Soucek's challenging article begins
Sexually active gay men cannot donate blood under current federal law. But federal law also prohibits the government from substantially burdening someone’s religious practice unless it is the least restrictive way of advancing a compelling governmental interest. 
So what happens if a gay man wants to donate blood as an act of charity—a religious practice encouraged by his church? 
This Essay imagines the lawsuit that might allow him to do so. The suit could go either of two ways. Given the generous understanding of religious liberty law in recent Supreme Court opinions, the case might be an easy win. Requiring celibacy as the price of living one’s faith surely counts as a burden that is substantial; and public health, while clearly a compelling governmental interest, does not necessitate such draconian means, as the experience of other countries, the testimony of medical experts, and advances in HIV testing all make clear. A win for the plaintiff would be a major gay rights victory, undermining an enduring and stigmatizing policy remnant of the AIDS crisis.

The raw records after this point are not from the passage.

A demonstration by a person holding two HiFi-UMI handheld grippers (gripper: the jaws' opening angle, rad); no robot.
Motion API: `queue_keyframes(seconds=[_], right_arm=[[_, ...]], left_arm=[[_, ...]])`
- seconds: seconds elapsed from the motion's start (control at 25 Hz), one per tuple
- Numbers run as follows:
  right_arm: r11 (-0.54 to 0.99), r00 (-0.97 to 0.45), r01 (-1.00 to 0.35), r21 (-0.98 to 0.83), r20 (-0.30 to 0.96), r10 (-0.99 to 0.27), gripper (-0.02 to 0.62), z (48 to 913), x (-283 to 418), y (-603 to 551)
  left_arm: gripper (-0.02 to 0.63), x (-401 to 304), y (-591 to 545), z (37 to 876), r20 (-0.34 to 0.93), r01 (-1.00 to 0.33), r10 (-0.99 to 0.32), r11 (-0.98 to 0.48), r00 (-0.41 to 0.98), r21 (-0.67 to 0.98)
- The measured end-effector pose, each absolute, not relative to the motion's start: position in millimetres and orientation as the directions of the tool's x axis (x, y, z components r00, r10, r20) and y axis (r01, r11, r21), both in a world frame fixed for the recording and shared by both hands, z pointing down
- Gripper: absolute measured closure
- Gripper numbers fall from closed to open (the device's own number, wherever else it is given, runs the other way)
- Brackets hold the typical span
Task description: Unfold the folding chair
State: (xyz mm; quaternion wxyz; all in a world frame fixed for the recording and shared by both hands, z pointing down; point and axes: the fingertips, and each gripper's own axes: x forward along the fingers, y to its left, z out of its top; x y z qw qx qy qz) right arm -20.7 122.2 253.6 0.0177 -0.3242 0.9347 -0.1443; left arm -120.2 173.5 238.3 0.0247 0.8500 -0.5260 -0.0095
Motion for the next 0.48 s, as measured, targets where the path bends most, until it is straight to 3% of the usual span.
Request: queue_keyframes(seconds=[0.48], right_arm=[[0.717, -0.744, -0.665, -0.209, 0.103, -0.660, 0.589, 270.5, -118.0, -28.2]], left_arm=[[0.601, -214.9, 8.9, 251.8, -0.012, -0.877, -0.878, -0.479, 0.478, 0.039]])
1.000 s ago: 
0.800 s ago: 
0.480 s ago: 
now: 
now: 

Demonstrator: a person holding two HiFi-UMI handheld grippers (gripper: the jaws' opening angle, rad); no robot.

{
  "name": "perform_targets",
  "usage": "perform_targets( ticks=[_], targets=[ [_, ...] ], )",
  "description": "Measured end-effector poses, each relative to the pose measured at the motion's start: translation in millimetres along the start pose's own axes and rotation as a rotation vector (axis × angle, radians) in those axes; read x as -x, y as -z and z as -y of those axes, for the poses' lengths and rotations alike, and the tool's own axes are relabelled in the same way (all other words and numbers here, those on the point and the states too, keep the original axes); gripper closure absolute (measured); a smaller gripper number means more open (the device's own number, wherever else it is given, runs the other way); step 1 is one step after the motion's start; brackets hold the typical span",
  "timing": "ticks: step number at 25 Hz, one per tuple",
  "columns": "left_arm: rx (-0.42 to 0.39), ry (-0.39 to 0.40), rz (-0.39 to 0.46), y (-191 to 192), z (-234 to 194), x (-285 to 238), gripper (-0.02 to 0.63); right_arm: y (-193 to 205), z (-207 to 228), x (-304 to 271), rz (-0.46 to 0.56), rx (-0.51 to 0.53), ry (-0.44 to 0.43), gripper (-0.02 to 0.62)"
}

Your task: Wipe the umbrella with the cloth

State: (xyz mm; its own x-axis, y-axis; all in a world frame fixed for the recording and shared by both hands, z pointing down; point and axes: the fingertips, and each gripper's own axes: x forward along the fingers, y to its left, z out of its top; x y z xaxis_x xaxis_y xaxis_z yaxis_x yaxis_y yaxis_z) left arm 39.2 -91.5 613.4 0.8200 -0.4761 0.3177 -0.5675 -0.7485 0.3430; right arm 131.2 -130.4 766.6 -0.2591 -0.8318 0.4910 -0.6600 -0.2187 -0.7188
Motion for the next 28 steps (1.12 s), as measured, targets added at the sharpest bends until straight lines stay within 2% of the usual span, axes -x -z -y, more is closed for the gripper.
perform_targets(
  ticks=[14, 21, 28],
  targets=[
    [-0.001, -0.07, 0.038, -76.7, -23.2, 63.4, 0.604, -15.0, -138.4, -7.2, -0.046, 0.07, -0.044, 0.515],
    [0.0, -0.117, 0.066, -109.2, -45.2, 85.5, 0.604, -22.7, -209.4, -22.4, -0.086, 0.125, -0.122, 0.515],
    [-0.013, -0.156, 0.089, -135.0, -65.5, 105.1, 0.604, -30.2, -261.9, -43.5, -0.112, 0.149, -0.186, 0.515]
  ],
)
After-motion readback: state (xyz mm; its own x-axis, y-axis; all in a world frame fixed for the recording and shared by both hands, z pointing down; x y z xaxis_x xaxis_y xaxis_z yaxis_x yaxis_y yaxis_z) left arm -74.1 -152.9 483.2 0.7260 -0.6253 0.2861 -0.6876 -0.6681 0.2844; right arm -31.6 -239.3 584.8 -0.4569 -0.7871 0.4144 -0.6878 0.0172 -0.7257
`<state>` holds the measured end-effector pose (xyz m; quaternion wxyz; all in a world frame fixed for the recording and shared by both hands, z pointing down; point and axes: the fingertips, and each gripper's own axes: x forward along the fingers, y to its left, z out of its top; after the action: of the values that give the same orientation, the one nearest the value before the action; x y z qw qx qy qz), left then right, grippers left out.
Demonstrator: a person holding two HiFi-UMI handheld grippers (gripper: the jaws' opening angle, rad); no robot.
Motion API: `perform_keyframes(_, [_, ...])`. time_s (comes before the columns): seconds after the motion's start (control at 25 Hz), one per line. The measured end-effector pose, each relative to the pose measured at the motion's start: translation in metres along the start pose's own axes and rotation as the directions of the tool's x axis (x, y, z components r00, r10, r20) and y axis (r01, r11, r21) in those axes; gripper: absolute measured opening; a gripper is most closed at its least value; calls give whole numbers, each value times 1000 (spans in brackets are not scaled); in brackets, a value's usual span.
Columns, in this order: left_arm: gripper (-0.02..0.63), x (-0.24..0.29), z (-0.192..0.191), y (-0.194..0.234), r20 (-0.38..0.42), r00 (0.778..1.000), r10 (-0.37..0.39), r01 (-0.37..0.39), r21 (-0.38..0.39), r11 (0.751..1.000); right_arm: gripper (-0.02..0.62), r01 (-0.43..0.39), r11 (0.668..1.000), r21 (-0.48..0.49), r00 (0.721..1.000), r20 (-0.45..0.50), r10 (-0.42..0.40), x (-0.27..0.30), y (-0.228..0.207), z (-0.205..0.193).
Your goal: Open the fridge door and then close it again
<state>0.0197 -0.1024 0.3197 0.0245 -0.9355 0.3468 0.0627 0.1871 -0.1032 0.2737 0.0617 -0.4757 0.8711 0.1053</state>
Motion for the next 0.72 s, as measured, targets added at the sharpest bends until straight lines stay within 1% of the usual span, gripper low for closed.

On the other hand, the government might claim that giving blood isn’t really a form of religious exercise, or that even if it is, it is a religious calling that can be answered in alternate ways. A gay man who wants to be charitable can donate money or time or soup—not blood. The government might also claim that expanding the pool of blood donors would either increase costs, if it is to be done safely, or else it would marginally increase the rate of HIV transmission through the blood supply—thereby imposing burdens on third parties like hemophiliacs and others who depend on transfusions of blood.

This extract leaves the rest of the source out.